| Required action |
Return the listing that follows, word for word.

| Material to process |
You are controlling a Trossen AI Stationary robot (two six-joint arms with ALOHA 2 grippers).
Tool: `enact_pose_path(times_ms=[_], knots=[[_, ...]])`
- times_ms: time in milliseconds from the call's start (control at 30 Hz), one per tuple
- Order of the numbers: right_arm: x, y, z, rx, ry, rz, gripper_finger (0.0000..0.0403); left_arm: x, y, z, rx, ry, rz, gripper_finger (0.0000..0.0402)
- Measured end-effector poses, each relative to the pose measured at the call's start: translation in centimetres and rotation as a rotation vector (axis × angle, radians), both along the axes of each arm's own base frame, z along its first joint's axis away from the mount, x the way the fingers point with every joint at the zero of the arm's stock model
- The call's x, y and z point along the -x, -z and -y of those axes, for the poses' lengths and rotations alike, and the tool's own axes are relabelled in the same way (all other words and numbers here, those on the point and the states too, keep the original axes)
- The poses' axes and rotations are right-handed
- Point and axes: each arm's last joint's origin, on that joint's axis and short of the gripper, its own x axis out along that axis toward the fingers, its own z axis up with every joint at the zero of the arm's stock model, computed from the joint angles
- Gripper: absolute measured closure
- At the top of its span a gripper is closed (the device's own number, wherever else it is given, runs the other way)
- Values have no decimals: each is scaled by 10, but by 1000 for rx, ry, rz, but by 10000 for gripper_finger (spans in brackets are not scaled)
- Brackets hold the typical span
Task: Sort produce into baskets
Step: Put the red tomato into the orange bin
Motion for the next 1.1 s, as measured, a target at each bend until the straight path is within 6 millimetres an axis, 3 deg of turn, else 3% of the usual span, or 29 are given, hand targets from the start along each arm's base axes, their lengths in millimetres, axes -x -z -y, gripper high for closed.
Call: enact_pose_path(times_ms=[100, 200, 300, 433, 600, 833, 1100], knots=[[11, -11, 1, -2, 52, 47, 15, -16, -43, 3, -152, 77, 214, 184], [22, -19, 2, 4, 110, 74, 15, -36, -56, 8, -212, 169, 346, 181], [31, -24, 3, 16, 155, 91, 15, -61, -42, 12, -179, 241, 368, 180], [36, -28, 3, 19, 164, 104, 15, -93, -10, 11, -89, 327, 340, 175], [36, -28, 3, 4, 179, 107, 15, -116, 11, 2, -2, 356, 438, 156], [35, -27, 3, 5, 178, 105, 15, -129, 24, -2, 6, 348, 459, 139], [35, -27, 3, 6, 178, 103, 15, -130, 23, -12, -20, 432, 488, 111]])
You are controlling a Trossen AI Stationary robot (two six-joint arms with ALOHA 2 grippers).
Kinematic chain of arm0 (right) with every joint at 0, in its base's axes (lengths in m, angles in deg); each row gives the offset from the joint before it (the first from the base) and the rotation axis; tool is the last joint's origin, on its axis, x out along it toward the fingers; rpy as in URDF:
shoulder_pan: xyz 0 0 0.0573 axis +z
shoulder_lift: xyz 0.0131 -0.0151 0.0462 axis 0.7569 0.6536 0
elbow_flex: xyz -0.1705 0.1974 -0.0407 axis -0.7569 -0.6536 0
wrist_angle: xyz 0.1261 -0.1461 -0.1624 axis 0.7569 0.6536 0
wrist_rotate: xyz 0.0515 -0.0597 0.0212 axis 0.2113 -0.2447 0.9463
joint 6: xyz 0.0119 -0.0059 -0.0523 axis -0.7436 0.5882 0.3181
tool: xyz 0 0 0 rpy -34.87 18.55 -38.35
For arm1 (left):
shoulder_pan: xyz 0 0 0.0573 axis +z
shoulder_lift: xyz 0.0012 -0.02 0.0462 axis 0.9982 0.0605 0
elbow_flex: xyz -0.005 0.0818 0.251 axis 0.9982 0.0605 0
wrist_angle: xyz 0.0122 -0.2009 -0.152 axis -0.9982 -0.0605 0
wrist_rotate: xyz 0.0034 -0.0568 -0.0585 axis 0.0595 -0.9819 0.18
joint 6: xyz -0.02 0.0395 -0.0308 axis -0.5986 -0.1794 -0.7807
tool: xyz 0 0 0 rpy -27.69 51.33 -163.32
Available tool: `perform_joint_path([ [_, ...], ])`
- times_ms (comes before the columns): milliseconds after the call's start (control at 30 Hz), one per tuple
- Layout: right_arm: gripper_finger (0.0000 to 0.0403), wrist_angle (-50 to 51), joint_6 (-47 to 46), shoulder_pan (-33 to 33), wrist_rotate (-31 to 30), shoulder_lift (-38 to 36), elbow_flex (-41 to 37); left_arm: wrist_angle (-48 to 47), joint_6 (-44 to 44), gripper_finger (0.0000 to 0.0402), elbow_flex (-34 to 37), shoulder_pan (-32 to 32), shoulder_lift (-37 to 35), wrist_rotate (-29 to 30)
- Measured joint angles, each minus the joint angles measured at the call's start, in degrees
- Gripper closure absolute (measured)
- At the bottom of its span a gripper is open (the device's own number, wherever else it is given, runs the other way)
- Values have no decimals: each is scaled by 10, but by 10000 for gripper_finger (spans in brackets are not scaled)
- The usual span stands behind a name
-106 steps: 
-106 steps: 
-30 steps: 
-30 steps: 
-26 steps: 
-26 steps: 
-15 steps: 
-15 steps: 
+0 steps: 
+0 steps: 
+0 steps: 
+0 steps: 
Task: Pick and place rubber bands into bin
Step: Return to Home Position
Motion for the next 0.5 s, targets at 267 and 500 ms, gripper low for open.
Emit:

| Task answer |
You are controlling a Trossen AI Stationary robot (two six-joint arms with ALOHA 2 grippers).
Tool: `enact_pose_path(times_ms=[_], knots=[[_, ...]])`
- times_ms: time in milliseconds from the call's start (control at 30 Hz), one per tuple
- Order of the numbers: right_arm: x, y, z, rx, ry, rz, gripper_finger (0.0000..0.0403); left_arm: x, y, z, rx, ry, rz, gripper_finger (0.0000..0.0402)
- Measured end-effector poses, each relative to the pose measured at the call's start: translation in centimetres and rotation as a rotation vector (axis × angle, radians), both along the axes of each arm's own base frame, z along its first joint's axis away from the mount, x the way the fingers point with every joint at the zero of the arm's stock model
- The call's x, y and z point along the -x, -z and -y of those axes, for the poses' lengths and rotations alike, and the tool's own axes are relabelled in the same way (all other words and numbers here, those on the point and the states too, keep the original axes)
- The poses' axes and rotations are right-handed
- Point and axes: each arm's last joint's origin, on that joint's axis and short of the gripper, its own x axis out along that axis toward the fingers, its own z axis up with every joint at the zero of the arm's stock model, computed from the joint angles
- Gripper: absolute measured closure
- At the top of its span a gripper is closed (the device's own number, wherever else it is given, runs the other way)
- Values have no decimals: each is scaled by 10, but by 1000 for rx, ry, rz, but by 10000 for gripper_finger (spans in brackets are not scaled)
- Brackets hold the typical span
Task: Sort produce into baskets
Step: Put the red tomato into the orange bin
Motion for the next 1.1 s, as measured, a target at each bend until the straight path is within 6 millimetres an axis, 3 deg of turn, else 3% of the usual span, or 29 are given, hand targets from the start along each arm's base axes, their lengths in millimetres, axes -x -z -y, gripper high for closed.
Call: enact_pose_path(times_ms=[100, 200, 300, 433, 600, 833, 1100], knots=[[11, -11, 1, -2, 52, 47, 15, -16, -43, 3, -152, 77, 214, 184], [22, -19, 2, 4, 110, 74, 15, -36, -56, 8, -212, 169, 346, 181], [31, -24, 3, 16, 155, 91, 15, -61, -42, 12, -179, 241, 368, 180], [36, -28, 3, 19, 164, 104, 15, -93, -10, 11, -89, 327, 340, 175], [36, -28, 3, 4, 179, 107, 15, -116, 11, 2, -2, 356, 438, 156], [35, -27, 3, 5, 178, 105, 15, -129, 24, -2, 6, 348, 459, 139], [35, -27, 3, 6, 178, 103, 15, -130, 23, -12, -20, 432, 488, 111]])
You are controlling a Trossen AI Stationary robot (two six-joint arms with ALOHA 2 grippers).
Kinematic chain of arm0 (right) with every joint at 0, in its base's axes (lengths in m, angles in deg); each row gives the offset from the joint before it (the first from the base) and the rotation axis; tool is the last joint's origin, on its axis, x out along it toward the fingers; rpy as in URDF:
shoulder_pan: xyz 0 0 0.0573 axis +z
shoulder_lift: xyz 0.0131 -0.0151 0.0462 axis 0.7569 0.6536 0
elbow_flex: xyz -0.1705 0.1974 -0.0407 axis -0.7569 -0.6536 0
wrist_angle: xyz 0.1261 -0.1461 -0.1624 axis 0.7569 0.6536 0
wrist_rotate: xyz 0.0515 -0.0597 0.0212 axis 0.2113 -0.2447 0.9463
joint 6: xyz 0.0119 -0.0059 -0.0523 axis -0.7436 0.5882 0.3181
tool: xyz 0 0 0 rpy -34.87 18.55 -38.35
For arm1 (left):
shoulder_pan: xyz 0 0 0.0573 axis +z
shoulder_lift: xyz 0.0012 -0.02 0.0462 axis 0.9982 0.0605 0
elbow_flex: xyz -0.005 0.0818 0.251 axis 0.9982 0.0605 0
wrist_angle: xyz 0.0122 -0.2009 -0.152 axis -0.9982 -0.0605 0
wrist_rotate: xyz 0.0034 -0.0568 -0.0585 axis 0.0595 -0.9819 0.18
joint 6: xyz -0.02 0.0395 -0.0308 axis -0.5986 -0.1794 -0.7807
tool: xyz 0 0 0 rpy -27.69 51.33 -163.32
Available tool: `perform_joint_path([ [_, ...], ])`
- times_ms (comes before the columns): milliseconds after the call's start (control at 30 Hz), one per tuple
- Layout: right_arm: gripper_finger (0.0000 to 0.0403), wrist_angle (-50 to 51), joint_6 (-47 to 46), shoulder_pan (-33 to 33), wrist_rotate (-31 to 30), shoulder_lift (-38 to 36), elbow_flex (-41 to 37); left_arm: wrist_angle (-48 to 47), joint_6 (-44 to 44), gripper_finger (0.0000 to 0.0402), elbow_flex (-34 to 37), shoulder_pan (-32 to 32), shoulder_lift (-37 to 35), wrist_rotate (-29 to 30)
- Measured joint angles, each minus the joint angles measured at the call's start, in degrees
- Gripper closure absolute (measured)
- At the bottom of its span a gripper is open (the device's own number, wherever else it is given, runs the other way)
- Values have no decimals: each is scaled by 10, but by 10000 for gripper_finger (spans in brackets are not scaled)
- The usual span stands behind a name
-106 steps: 
-106 steps: 
-30 steps: 
-30 steps: 
-26 steps: 
-26 steps: 
-15 steps: 
-15 steps: 
+0 steps: 
+0 steps: 
+0 steps: 
+0 steps: 
Task: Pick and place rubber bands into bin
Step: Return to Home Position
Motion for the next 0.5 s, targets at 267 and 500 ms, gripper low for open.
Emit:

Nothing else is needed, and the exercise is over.